The second approach was to reserve judgement (assume that the data may be MAR, perhaps related to the time factor or a reluctance to offer a wrong answer) and rather to assign a value using maximum likelihood estimates of the parameters and of the corresponding expected values for the missing data elements. In this second approach the missing values are treated as simply absent (MM).

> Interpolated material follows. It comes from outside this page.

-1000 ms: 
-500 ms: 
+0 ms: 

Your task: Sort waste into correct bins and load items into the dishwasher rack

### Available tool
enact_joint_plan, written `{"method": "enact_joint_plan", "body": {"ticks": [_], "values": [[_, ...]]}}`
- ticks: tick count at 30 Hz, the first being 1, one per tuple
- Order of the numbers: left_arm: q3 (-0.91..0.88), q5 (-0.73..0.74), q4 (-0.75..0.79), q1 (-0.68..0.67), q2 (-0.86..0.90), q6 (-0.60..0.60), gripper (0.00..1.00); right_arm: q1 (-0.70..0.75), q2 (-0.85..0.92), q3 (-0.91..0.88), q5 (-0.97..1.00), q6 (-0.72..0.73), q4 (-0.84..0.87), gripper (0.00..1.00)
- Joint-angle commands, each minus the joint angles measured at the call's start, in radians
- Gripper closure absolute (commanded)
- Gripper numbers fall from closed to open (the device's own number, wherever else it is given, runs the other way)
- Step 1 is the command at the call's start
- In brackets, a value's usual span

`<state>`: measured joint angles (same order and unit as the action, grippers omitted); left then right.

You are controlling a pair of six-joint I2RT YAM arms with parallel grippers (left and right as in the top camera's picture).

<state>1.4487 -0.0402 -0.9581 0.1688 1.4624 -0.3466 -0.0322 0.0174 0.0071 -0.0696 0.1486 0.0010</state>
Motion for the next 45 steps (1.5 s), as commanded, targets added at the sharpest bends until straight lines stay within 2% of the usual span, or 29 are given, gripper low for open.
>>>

It is inevitable, where the item difficulty far exceeds the proficiency of the candidate, that there may be guessing. Here a tailored analysis is conducted to adjust for possible guessing on each of the data sets, ZM and MM. This approach is based on the understanding that ‘guessing is a function of the difficulty of the item relative to the proficiency of the person’ (Andrich et al.,
A tailored analysis was conducted with the cut-off at 0.20 or one-fifth, based upon the frequency for a randomly selected option from the set of five options offered for each of the multiple-choice questions. This cut-off is applied to the estimated probability of correct response, obtained from the Rasch model. For each person all the difficult items with estimated probabilities of a correct response below 0.20 are eliminated, hence rendered missing, whether correct or incorrect.
The highest performing contestants in each of the two modes, zero for missing (ZM) and missing as missing (MM), and then in each of the further two tailored analyses, zero for missing tailored (ZMT) and missing as missing tailored (MMT) are ranked from highest to lowest. Contestants whose rankings on all four treatments fall exclusively within particular ranges are coded. For example, contestant P may be ranked 3rd in the ZM ranking, 6th in the ZMT ranking, 4th in the MM ranking and 7th in the MMT ranking. This contestant would be coded A, as all four rankings fall into the top 25. Contestant Q may be ranked 39th in ZM ranking, 47th in ZMT ranking, 13th in MM ranking and 22nd in MMT ranking. This contestant would be coded B as all four rankings fall within the top 50. The contestants with all four rankings in the top 100 would fall into category C. This process is continued for contestants’ rankings falling within 150 and within 200 (see
Cumulative counts of contestants in rank groups on four analysis routines.
A | B | C | D | E |
---|---|---|---|---|
All rankings in top 25 | All rankings in top 50 | All rankings in top 100 | All rankings in top 150 | All rankings in top 200 |
14 | 27 | 54 | 85 | 107 |
The count of 14 includes only the contestants who achieved rankings exclusively in the top 25, 25th inclusive, in all four statistical treatments. Likewise, the count 27 includes all contestants who achieved ranking in the top 50; it therefore includes the count of 14 who achieved rankings exclusively within the top 25 (see
Counts of contestants by total score and missing answers.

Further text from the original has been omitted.